In this study, 31 peanut accessions were chosen to conduct RAD-seq, of which 17 accessions were introduced from abroad and 14 accessions developed or collected in Taiwan. This collection has important agronomic traits including yield-related traits, resistances to biotic and abiotic stresses, and valuable characteristics at the genetic diversity level (Supplementary Table S1).

In the RAD-seq approach, the six-cutter enzyme, PstI, was utilized for the DNA digestion, and so sequencing of each accession focused on approximately 5% (100-bp extensions on both side of a PstI cutting site that occurs every 4,096 bp on average) of the total cultivated peanut genome (2.7 Gb). The estimated sequencing depth in the 31 accessions ranged from 4.26 (HL2) to 15.01 (Red), and the average depth was 9.47. In addition, more than 99.0% of sequenced reads from all samples were properly aligned to the reference genome. Compared to the reference genome, A. hypogaea cv. Tifrunner, there were 1475 to 14,471 SNPs identified from these 31 accessions with an average of 5249 SNPs, and more than 3 quarters of these polymorphisms were homozygous. In addition, the transition/transversion (Ts/Tv) ratio ranged from 0.48 to 1.19 (Table 1). In terms of the three botanical varieties of the cultivated peanut, accessions from subsp. fastigiata var. vulgaris (Spanish type), subsp. fastigiata var. fastigiata (Valencia type) and subsp. hypogaea var. hypogaea (Virginia/Runner types) had a total of 5006, 5119 and 5905 SNPs, i.e., the differences across botanical varieties were very small. Interestingly, the 31 accessions separated well according to the global and local collection, corresponding to 17 genotypes introduced from other countries and 14 genotypes from Taiwan, respectively. The global collection had an average of 6071 SNPs which was higher than the average of 4526 SNPs for the local collection. Moreover, 8 introduced accessions, collected in South America close to the center of origin of cultivated peanut, led to an average of 7139 SNPs, even higher than that of the global collection. This result suggested that the global collection germplasm from various countries had more polymorphisms than the local one containing mainly Taiwanese cultivars.

Table 1 Sequence and SNP information of our 31 accessions in the Taiwanese peanut germplasm.

Then, the next stage of filtration was performed to keep only SNPs differentiating these 31 accessions. As a result, 3474 out of 17,610 SNPs were finally kept for the genetic diversity analysis using a tolerance of 6 missing values (20%) at most for each polymorphism.

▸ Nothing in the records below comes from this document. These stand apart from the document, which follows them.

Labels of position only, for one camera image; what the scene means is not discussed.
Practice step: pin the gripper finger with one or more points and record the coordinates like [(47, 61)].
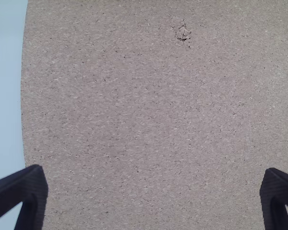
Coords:
[(271, 189), (34, 182)]

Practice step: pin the cork mat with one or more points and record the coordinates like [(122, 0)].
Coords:
[(146, 115)]

Evaluation of genetic diversity and cluster analysis based on 31 peanut accessions

The genetic diversity of the 31 peanut accessions was quantified by a number of measures, including the expected heterozygosity (He), the major allele frequency (MAF), polymorphic information content (PIC), and genetic distance. The genetic distance was based on the bitwise distance, identical to Provesti's distance, growing with the fraction of genetically different loci between 31 accessions32. The pairwise comparison of the genetic distance between accessions is listed in Supplementary Table S2. On average, these 31 peanut accessions had a He of 0.19, PIC of 0.16, MAF of 0.87, and distance of 0.17. While considering botanical varieties, germplasm from subsp. fastigiata var. fastigiata had the largest average He, PIC and genetic distance (He = 0.18, PIC = 0.15, distance = 0.15) and smallest MAF (0.87), to be compared to that of the germplasm from subsp. fastigiata var. vulgaris (He = 0.13, PIC = 0.11, MAF = 0.90, distance = 0.11) or subsp. hypogaea var. hypogaea (He = 0.12, PIC = 0.10, MAF = 0.92, distance = 0.11) (Table 2), showing that Valencia type germplasm acquired higher genetic diversity than both Spanish type and Virginia/Runner type germplasm. In terms of the collection source, the global collection had larger average He, PIC and genetic distance (He = 0.19, PIC = 0.15, distance = 0.17) and smaller MAF (0.86) than the local collection (He = 0.16, PIC = 0.14, MAF = 0.88, distance = 0.14), indicating that the global collection had greater genetic diversity than the local collection. In addition, the distance tree for cluster analysis was reconstructed based on the UPGMA method with 1,000 bootstraps (Fig. 1). The results showed that 26 out of the 31 accessions were clustered into 3 groups mainly according to three botanical varieties. Germplasm of subsp. fastigiata var. fastigiata and subsp. fastigiata var. vulgaris were clustered into Group I and II with a distance of 0.19, and germplasm of subsp. hypogaea var. hypogaea was clustered into Group III separated from Group I and II with a distance of 0.21. With the exception of 5 accessions, NS011001 (Virginia type) was clustered into group I with mainly Valencia type germplasm, while two Valencia type accessions, Red and HL2, were clustered into group II with mostly Spanish type germplasm. Interestingly, TN16 and TN17, two Valencia type cultivars, were clustered into group III, but they were separated from accessions of subsp. hypogaea var. hypogaea with a distance of 0.18.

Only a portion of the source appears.